Trademark Clearinghouse Protection
On 26 March 2013, the Internet Corporation for Assigned Names and Numbers (ICANN) launched the Trademark Clearinghouse (TMCH). It is envisaged that the Trademark Clearinghouse will provide a database for individuals and businesses to register their brands, ahead of the release of around 2,000 generic top-level domains (‘gTLDs’), eg, ‘.news’, later this year.
The TMCH will primarily serve two functions:
- The ‘Sunrise’ registration service, which allows members of the Trademark Clearinghouse to register a domain name that corresponds to their registered mark at least 30 days before such top-level domains (TLDs) become available to the public.
- Trademark Clearinghouse participants acquire access to a ‘Trademark Claims’ service, which notifies the trade mark holder if a third party applies for a domain that matches their mark.
Fees for joining the TMCH range from $95 to $150 per year per trade mark, although there will be discounts depending on the number of trade marks recorded and the duration of such registrations.
Whilst the benefits of registering with the TMCH have been extolled by many (unsurprisingly not least by ICANN themselves), the programme is not to be viewed as a panacea to the challenges which brand owners face online.
As the TMCH programme primarily serves as a central database for what ICANN has termed ‘verified rights information’ (the operators of the TMCH checking and confirming the validity of all trade mark data submitted to it) and, secondarily, serving as a mechanism for notifying brand owners of potentially infringing registrations (via its ‘Trademark Claims’ service), brand owners must continue to adopt their own practices and procedures for facilitating any enforcement action which may be deemed necessary. It is a shame that ICANN has not provided for a registration ‘blocking service’, particularly in relation to those domain name applications which actually infringe the rights of brand owners who have registered trade mark data with the TMCH (although admittedly such a system would also be open to criticism as it would prevent third parties who also have rights in a particular name from registering that name with one of the new gTLDs).
Further, when considering the value of the programme, rightsholders may be right to be critical of the cost of registering their marks (which may be many) with the TMCH and, in view of the absence of a registration ‘blocking service’, the subsequent cost of any required enforcement action. However, we must stress that enforcement action need not be expensive and, when incidents of infringement are dealt with swiftly and proportionately, can prove invaluable in protecting a brand online as well as from the consequences which may follow ‘offline’. As always, we would encourage brand owners to speak to one of our many experienced attorneys or solicitors should they become aware of any infringing activity of concern online.

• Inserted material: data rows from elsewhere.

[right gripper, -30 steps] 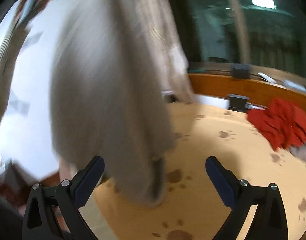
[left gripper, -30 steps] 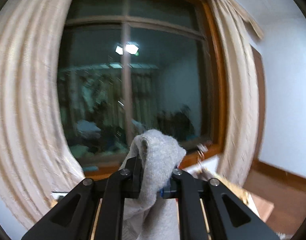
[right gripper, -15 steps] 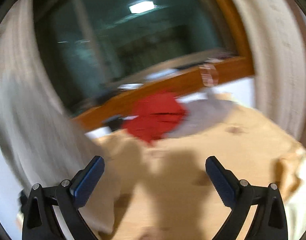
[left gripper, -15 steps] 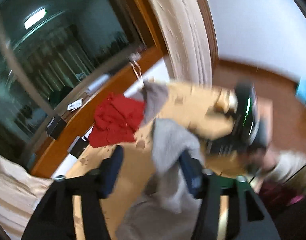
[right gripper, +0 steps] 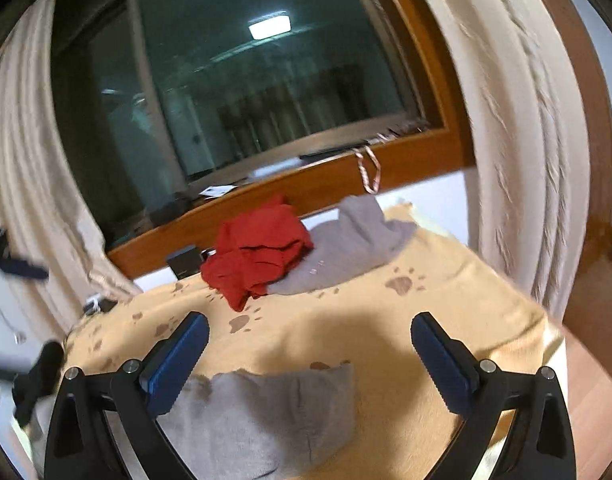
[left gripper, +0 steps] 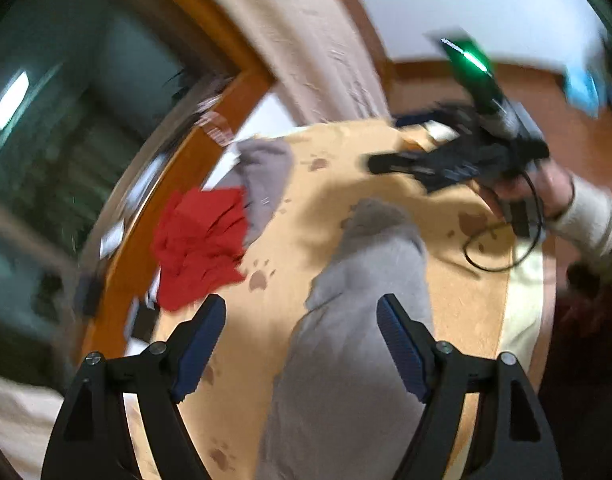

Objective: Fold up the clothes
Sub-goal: 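Lower the grey sweatshirt onto the bed and open the left gripper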

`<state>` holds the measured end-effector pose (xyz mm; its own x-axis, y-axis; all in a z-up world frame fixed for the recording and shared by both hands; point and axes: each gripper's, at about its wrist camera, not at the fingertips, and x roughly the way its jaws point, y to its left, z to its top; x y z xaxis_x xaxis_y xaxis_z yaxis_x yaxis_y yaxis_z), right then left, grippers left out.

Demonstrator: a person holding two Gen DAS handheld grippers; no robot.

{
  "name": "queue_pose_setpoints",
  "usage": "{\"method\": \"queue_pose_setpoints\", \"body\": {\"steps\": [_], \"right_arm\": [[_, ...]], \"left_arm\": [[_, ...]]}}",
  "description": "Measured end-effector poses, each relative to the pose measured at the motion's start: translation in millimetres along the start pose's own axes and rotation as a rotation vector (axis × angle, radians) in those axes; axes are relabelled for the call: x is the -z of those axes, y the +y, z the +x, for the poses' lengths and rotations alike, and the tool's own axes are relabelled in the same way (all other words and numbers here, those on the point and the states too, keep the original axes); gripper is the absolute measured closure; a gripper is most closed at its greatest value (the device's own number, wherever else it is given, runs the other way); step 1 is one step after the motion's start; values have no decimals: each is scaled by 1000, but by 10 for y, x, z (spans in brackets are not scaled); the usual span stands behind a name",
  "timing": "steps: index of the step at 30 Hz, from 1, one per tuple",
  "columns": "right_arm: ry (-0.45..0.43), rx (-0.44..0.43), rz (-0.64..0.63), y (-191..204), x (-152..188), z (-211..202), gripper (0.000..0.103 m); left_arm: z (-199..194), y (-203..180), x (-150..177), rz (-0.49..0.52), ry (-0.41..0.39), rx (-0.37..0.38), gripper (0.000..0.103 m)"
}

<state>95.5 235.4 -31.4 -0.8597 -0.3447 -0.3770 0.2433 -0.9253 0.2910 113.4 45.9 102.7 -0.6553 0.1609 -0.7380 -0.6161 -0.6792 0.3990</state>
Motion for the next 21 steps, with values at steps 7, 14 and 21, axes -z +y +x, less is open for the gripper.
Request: {"method": "queue_pose_setpoints", "body": {"steps": [7, 14, 21], "right_arm": [[78, -82, 27, 38, 195, 313, 0], [132, -98, -32, 327, 321, 494, 0], [185, -55, -101, 588, 414, 612, 0]], "left_arm": [[-277, 1331, 1419, -628, -18, 224, 22], [-154, 1549, 2862, -898, 67, 367, 22], [384, 1491, 3411, -1054, 186, 548, 23]]}}
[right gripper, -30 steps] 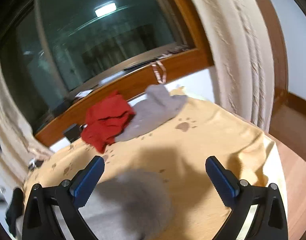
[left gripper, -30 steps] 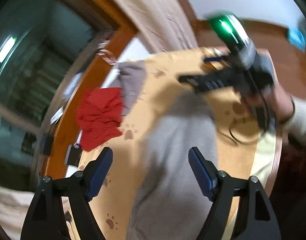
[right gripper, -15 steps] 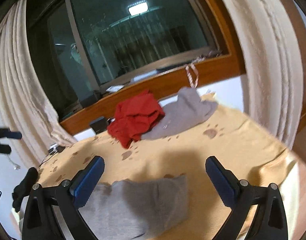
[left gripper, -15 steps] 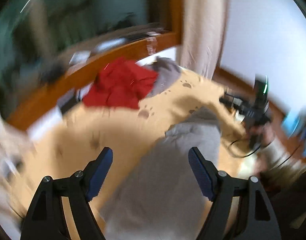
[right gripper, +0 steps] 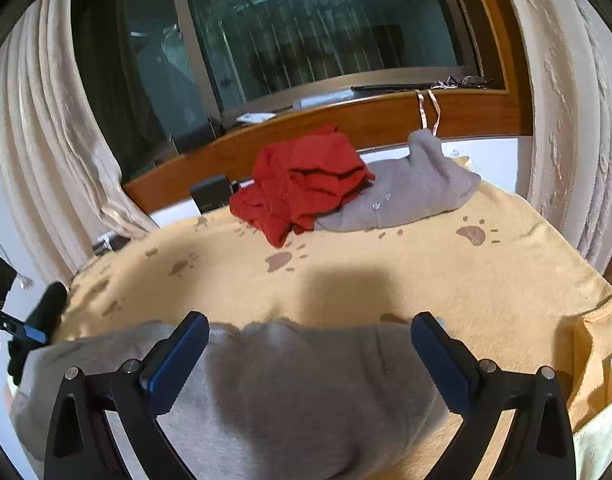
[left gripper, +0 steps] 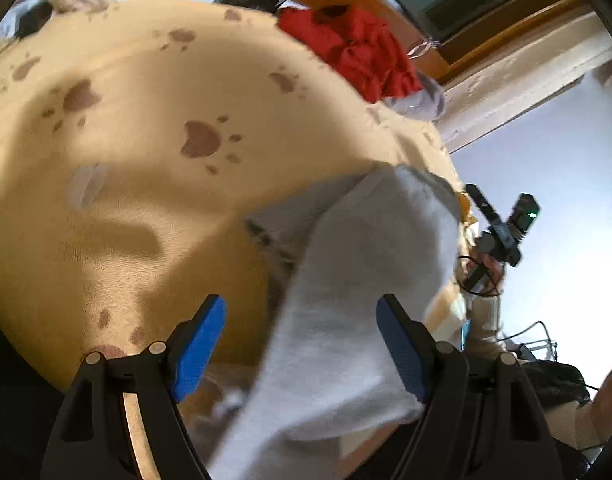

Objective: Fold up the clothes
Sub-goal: 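Close the left gripper on the sweatshirt edge again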

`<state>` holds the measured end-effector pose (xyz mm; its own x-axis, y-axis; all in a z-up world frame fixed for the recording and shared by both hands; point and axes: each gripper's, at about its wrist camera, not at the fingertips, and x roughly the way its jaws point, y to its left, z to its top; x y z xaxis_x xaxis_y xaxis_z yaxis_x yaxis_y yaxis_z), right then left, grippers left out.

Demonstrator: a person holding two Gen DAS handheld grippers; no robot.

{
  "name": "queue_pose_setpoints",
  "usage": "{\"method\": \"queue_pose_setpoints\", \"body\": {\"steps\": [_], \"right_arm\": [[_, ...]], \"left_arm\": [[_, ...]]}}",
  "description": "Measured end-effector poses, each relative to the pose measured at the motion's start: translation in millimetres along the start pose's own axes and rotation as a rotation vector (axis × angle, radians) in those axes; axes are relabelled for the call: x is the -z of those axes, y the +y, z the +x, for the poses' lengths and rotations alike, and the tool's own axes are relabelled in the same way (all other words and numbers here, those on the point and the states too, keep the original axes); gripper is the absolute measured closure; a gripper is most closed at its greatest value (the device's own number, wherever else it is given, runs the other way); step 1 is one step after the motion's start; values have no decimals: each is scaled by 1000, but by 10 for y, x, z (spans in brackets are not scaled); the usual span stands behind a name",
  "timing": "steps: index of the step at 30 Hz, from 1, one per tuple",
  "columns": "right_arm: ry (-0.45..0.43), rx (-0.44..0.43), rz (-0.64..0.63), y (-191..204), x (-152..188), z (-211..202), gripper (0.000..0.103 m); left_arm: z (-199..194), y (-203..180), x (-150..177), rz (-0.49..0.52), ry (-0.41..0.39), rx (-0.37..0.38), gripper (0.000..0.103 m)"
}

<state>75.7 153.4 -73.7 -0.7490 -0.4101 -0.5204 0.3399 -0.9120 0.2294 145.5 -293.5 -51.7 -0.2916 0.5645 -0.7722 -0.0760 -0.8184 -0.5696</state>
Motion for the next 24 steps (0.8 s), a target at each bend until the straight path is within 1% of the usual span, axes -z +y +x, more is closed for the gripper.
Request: {"method": "queue_pose_setpoints", "body": {"steps": [3, 5, 9, 13, 18, 19, 20, 22, 24], "right_arm": [[3, 13, -3, 28, 1, 7, 0], [4, 21, -3, 36, 1, 9, 0], [5, 38, -1, 51, 1, 15, 0], [6, 43, 4, 59, 2, 39, 0], [3, 45, -6, 65, 11, 58, 0], [1, 43, -5, 56, 15, 56, 0], [0, 41, -1, 45, 18, 55, 0], [1, 40, 18, 13, 21, 56, 0], [1, 37, 38, -21, 22, 58, 0]], "left_arm": [[69, 82, -38, -24, 13, 56, 23], [97, 74, -55, -20, 20, 86, 23], [148, -16, -84, 8, 57, 144, 23], [182, -107, -81, 4, 92, 207, 24], [185, -241, -16, 5, 101, 290, 24], [184, -266, 6, 14, 104, 289, 24], [187, -283, 22, 22, 105, 272, 24], [201, -283, 35, 31, 96, 179, 24], [221, -216, 26, 16, 83, 110, 24]]}}
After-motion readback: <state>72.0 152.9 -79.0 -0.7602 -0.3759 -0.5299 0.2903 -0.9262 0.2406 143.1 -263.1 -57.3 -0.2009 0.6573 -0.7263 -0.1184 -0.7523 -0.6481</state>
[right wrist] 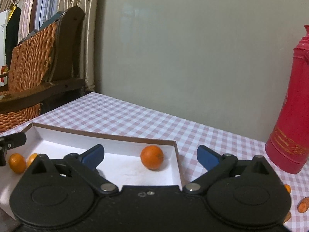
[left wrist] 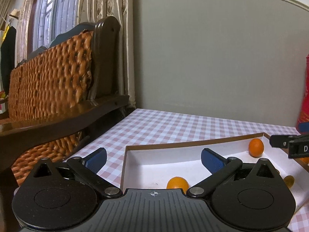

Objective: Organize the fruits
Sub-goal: 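Move both tools back toward the remaining fruits on the table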

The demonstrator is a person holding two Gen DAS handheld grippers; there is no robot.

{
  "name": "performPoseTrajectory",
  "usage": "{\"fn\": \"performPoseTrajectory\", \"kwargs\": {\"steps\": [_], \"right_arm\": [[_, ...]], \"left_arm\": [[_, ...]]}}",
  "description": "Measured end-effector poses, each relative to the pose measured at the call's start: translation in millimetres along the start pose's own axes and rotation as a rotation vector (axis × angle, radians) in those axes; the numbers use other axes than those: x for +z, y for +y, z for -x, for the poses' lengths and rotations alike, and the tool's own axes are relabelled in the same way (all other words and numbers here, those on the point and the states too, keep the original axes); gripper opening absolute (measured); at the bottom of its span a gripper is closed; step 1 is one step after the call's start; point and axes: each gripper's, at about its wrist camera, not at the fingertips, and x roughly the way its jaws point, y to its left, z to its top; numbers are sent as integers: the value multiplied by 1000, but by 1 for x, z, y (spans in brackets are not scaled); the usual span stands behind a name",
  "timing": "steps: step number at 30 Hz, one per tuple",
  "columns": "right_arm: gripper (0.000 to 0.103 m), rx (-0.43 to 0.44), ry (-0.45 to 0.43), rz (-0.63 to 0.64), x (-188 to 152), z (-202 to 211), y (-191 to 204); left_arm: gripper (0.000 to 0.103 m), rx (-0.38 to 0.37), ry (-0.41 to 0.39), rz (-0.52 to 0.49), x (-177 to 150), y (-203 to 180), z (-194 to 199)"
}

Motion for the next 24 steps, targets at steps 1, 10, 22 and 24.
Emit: {"fn": "performPoseTrajectory", "kwargs": {"steps": [1, 10, 22, 24], "right_arm": [[97, 3, 7, 2, -1, 1, 1], [97, 3, 5, 24, -5, 16, 5], [97, -7, 3, 19, -20, 57, -3], [97, -9, 0, 13, -24, 64, -5]], "left_arm": [[103, -1, 0, -1, 0, 0, 0], [103, 32, -21, -30, 0, -12, 22], [103, 10, -68, 52, -7, -24, 63], [103, -20, -36, 49, -11, -27, 68]]}}
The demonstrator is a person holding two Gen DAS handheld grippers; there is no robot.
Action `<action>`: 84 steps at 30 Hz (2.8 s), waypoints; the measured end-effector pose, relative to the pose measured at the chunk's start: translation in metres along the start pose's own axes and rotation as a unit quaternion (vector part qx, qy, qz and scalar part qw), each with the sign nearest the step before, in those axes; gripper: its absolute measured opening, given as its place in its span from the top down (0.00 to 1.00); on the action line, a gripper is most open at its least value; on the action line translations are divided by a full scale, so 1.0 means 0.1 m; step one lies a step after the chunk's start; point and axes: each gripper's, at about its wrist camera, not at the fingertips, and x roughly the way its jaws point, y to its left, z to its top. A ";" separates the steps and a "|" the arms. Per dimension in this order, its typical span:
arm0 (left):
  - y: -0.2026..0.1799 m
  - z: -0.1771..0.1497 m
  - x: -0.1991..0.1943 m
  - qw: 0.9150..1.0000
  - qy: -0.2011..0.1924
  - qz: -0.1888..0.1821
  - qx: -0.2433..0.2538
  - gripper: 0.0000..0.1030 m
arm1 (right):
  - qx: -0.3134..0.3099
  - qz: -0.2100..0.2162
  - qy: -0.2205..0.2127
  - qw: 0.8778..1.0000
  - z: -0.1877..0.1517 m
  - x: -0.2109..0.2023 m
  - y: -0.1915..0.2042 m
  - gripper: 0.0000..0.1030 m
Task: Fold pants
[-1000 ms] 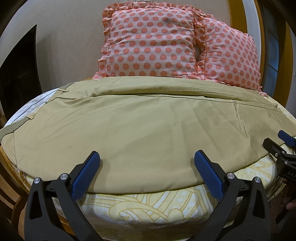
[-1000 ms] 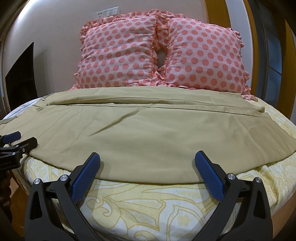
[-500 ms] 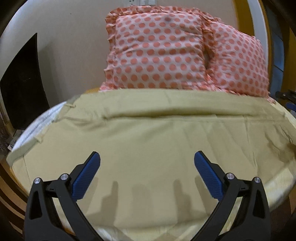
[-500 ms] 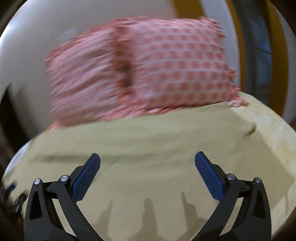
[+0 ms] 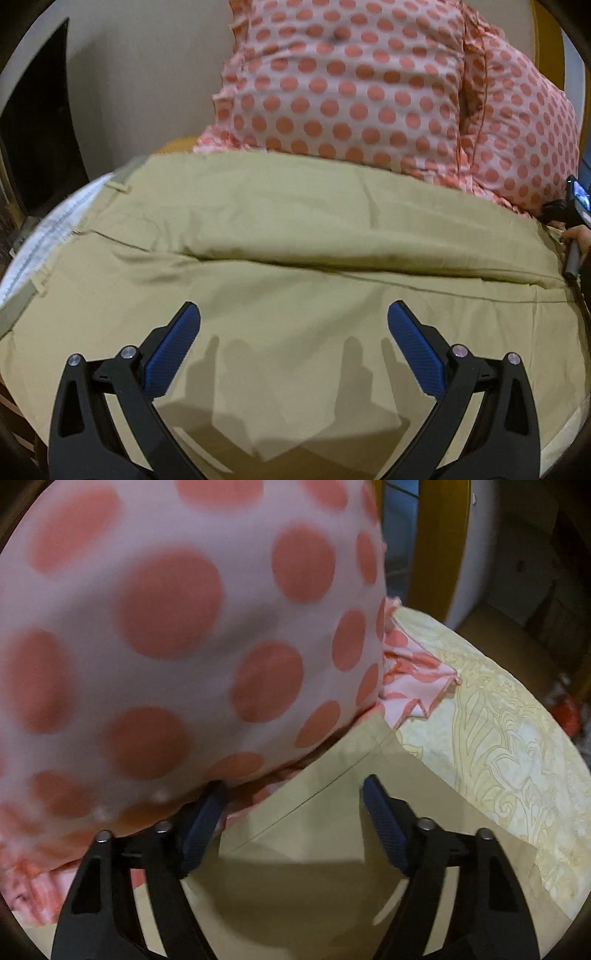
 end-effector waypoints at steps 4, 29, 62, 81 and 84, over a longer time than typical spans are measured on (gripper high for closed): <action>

Other anxieties felt by rightsholders include the TMCH’s ‘identical match’ criteria. This requires that during any Sunrise period operated by one of the new gTLDs, rightsholders may only submit an application for a Sunrise registration which is an ‘identical match’ to a mark of theirs which is registered with the TMCH. Similarly, in relation to the ‘Trademark Claims’ service, rightsholders will only be notified of a potentially infringing domain name registration where that registration is an identical match to one of their TMCH marks. Clearly, there are shortfalls to the current programme but we consider that with the right advice (and in conjunction with other pre-emptive steps and practices), the TMCH can add real value to brand owners and their ability to protect their brands upon the expansion of the domain name system.
The first of the new gTLDs could go live as early as July 2013 and it is foreseen that many rightsholders will register with the TMCH prior to such a date, in order to ensure that they are able to secure their own domain name registrations in desirable new gTLDs as well as prevent the considerably less desirable registration of infringing domain names.